◆ What this task involves
Nothing in the data may be altered; copy it all exactly.

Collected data
· · ·

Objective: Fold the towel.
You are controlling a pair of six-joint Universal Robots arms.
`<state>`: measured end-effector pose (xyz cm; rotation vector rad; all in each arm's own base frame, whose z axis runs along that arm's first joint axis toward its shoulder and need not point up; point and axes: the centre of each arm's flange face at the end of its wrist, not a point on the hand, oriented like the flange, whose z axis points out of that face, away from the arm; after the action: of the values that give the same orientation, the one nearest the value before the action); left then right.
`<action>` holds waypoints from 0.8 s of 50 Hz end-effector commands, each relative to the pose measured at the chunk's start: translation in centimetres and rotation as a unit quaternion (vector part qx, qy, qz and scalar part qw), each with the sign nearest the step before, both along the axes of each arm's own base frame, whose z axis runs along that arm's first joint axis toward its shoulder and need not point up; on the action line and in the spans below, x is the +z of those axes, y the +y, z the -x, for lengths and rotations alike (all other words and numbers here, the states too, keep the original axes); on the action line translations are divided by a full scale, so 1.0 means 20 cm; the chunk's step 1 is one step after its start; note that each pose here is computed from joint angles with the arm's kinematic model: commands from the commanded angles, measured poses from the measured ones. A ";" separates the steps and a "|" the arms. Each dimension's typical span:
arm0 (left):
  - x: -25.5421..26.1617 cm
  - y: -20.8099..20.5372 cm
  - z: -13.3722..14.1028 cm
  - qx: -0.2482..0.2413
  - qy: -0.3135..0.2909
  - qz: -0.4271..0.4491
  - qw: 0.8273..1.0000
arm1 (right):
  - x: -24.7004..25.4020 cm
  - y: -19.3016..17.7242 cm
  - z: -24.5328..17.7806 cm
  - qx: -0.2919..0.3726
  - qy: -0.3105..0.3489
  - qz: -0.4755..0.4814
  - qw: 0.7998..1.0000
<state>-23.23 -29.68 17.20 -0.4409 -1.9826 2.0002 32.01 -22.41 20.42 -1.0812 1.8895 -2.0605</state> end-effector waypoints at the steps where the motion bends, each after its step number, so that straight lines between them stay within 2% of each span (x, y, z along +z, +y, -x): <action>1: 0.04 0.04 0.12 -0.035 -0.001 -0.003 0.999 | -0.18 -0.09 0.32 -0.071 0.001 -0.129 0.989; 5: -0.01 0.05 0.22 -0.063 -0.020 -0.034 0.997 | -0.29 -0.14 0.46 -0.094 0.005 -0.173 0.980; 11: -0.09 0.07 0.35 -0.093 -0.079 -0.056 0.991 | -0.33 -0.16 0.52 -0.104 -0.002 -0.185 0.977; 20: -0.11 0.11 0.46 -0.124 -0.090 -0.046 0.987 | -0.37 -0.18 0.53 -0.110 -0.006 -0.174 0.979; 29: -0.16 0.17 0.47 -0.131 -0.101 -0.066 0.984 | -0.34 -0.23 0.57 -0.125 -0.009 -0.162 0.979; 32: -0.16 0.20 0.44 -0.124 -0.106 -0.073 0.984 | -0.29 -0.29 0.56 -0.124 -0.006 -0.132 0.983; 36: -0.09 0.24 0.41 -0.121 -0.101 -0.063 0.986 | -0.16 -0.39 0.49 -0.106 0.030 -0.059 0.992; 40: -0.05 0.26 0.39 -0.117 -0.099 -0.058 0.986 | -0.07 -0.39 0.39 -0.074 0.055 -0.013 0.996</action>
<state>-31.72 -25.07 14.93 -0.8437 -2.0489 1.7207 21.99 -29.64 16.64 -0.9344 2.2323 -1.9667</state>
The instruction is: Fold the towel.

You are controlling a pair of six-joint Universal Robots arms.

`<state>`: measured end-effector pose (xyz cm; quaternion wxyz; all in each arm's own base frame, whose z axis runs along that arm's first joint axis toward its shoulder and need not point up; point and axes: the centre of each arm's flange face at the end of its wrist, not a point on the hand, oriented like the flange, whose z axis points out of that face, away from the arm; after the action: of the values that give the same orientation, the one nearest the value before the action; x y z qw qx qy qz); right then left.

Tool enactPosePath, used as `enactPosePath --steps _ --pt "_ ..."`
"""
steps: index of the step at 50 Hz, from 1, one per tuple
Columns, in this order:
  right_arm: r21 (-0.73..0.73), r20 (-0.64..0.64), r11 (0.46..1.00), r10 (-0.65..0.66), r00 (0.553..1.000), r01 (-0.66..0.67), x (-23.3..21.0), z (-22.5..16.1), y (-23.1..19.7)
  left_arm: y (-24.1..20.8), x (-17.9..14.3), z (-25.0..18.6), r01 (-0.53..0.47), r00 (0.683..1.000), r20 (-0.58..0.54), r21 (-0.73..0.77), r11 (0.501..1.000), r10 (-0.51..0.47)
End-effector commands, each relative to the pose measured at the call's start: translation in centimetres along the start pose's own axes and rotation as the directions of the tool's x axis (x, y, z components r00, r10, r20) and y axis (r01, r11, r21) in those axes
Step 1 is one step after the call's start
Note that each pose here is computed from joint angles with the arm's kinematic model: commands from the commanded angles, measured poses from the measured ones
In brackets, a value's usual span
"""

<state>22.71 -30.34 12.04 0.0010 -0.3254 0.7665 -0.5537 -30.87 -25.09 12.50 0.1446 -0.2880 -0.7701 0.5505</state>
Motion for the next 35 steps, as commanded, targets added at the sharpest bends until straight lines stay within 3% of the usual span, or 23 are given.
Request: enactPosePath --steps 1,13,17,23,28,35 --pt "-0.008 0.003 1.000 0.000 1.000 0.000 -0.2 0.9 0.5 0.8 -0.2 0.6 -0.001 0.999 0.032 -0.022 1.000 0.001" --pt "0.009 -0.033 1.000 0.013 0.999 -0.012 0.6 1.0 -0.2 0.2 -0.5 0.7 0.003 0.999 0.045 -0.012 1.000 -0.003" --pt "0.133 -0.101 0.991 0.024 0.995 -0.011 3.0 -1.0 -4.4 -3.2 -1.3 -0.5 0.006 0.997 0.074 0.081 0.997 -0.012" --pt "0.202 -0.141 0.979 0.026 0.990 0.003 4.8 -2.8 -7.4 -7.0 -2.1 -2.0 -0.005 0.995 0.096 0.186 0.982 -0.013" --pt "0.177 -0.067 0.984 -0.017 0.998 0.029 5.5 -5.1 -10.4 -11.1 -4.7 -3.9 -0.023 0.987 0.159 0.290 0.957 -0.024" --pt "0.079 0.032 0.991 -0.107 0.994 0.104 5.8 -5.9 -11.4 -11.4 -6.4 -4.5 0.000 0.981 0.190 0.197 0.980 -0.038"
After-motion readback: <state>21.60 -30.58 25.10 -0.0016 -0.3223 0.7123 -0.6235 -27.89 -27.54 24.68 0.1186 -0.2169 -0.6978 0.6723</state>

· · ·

◆ Response
Objective: Fold the towel.
You are controlling a pair of six-joint Universal Robots arms.
`<state>`: measured end-effector pose (xyz cm; rotation vector rad; all in each arm's own base frame, whose z axis runs along that arm's first joint axis toward its shoulder and need not point up; point and axes: the centre of each arm's flange face at the end of its wrist, not a point on the hand, oriented like the flange, whose z axis points out of that face, away from the arm; after the action: of the values that give the same orientation, the one nearest the value before the action); left then right.
`<action>` holds waypoints from 0.8 s of 50 Hz end-effector commands, each relative to the pose measured at the chunk's start: translation in centimetres and rotation as a unit quaternion (vector part qx, qy, qz and scalar part qw), each with the sign nearest the step before, both along the axes of each arm's own base frame, whose z axis runs along that arm's first joint axis toward its shoulder and need not point up; on the action line and in the spans below, x is the +z of those axes, y the +y, z the -x, for lengths and rotations alike (all other words and numbers here, the states too, keep the original axes); on the action line translations are divided by a full scale, so 1.0 means 20 cm; the chunk's step 1 is one step after its start; note that each pose here is computed from joint angles with the arm's kinematic model: commands from the commanded angles, measured poses from the measured ones. A ";" separates the steps and a "|" the arms. Each dimension's typical span:
arm0 (left):
  - x: -25.5421..26.1617 cm
  - y: -20.8099..20.5372 cm
  - z: -13.3722..14.1028 cm
  - qx: -0.2482..0.2413
  - qy: -0.3135..0.2909
  - qz: -0.4271..0.4491
  - qw: 0.8273..1.0000
arm1 (right):
  - x: -24.7004..25.4020 cm
  - y: -19.3016..17.7242 cm
  - z: -24.5328..17.7806 cm
  - qx: -0.2919..0.3726
  - qy: -0.3105..0.3489
  - qz: -0.4755..0.4814
  - qw: 0.7998..1.0000
<state>-23.23 -29.68 17.20 -0.4409 -1.9826 2.0002 32.01 -22.41 20.42 -1.0812 1.8895 -2.0605</state> end-effector waypoints at the steps where the motion bends, each after its step number, so that straight lines between them stay within 2% of each span (x, y, z along +z, +y, -x): <action>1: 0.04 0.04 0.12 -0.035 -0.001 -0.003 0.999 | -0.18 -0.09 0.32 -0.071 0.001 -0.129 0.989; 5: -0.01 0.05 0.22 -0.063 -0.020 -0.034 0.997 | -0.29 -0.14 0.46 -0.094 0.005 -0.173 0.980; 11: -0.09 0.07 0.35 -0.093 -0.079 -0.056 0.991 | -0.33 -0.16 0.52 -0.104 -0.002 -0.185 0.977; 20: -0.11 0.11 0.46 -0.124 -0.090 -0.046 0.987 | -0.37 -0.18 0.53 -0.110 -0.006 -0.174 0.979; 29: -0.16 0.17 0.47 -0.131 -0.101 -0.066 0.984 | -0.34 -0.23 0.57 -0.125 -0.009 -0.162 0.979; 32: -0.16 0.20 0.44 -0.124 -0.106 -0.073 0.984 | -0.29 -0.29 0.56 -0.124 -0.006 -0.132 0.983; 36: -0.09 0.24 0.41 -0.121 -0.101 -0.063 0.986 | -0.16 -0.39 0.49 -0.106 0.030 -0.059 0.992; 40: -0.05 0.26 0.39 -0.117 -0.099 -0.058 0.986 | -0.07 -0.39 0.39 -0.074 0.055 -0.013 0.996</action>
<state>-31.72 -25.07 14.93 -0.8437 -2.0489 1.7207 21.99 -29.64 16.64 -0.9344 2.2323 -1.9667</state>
The instruction is: Fold the towel.

You are controlling a pair of six-joint Universal Robots arms.

`<state>`: measured end-effector pose (xyz cm; quaternion wxyz; all in each arm's own base frame, whose z axis runs along that arm's first joint axis toward its shoulder and need not point up; point and axes: the centre of each arm's flange face at the end of its wrist, not a point on the hand, oriented like the flange, whose z axis points out of that face, away from the arm; after the action: of the values that give the same orientation, the one nearest the value before the action; x y z qw qx qy qz); right then left.

Tool enactPosePath, used as `enactPosePath --steps _ --pt "_ ..."`
"""
steps: index of the step at 50 Hz, from 1, one per tuple
Columns, in this order:
  right_arm: r21 (-0.73..0.73), r20 (-0.64..0.64), r11 (0.46..1.00), r10 (-0.65..0.66), r00 (0.553..1.000), r01 (-0.66..0.67), x (-23.3..21.0), z (-22.5..16.1), y (-23.1..19.7)
  left_arm: y (-24.1..20.8), x (-17.9..14.3), z (-25.0..18.6), r01 (-0.53..0.47), r00 (0.683..1.000), r20 (-0.58..0.54), r21 (-0.73..0.77), r11 (0.501..1.000), r10 (-0.51..0.47)
End-effector commands, each relative to the pose measured at the call's start: translation in centimetres along the start pose's own axes and rotation as the directions of the tool's x axis (x, y, z components r00, r10, r20) and y axis (r01, r11, r21) in those axes
Step 1 is one step after the call's start
Note that each pose here is computed from joint angles with the arm's kinematic model: commands from the commanded angles, measured poses from the measured ones
In brackets, a value's usual span
"""

<state>22.71 -30.34 12.04 0.0010 -0.3254 0.7665 -0.5537 -30.87 -25.09 12.50 0.1446 -0.2880 -0.7701 0.5505</state>
Motion for the next 35 steps, as commanded, targets added at the sharpest bends until straight lines stay within 3% of the usual span, or 23 are given.
Request: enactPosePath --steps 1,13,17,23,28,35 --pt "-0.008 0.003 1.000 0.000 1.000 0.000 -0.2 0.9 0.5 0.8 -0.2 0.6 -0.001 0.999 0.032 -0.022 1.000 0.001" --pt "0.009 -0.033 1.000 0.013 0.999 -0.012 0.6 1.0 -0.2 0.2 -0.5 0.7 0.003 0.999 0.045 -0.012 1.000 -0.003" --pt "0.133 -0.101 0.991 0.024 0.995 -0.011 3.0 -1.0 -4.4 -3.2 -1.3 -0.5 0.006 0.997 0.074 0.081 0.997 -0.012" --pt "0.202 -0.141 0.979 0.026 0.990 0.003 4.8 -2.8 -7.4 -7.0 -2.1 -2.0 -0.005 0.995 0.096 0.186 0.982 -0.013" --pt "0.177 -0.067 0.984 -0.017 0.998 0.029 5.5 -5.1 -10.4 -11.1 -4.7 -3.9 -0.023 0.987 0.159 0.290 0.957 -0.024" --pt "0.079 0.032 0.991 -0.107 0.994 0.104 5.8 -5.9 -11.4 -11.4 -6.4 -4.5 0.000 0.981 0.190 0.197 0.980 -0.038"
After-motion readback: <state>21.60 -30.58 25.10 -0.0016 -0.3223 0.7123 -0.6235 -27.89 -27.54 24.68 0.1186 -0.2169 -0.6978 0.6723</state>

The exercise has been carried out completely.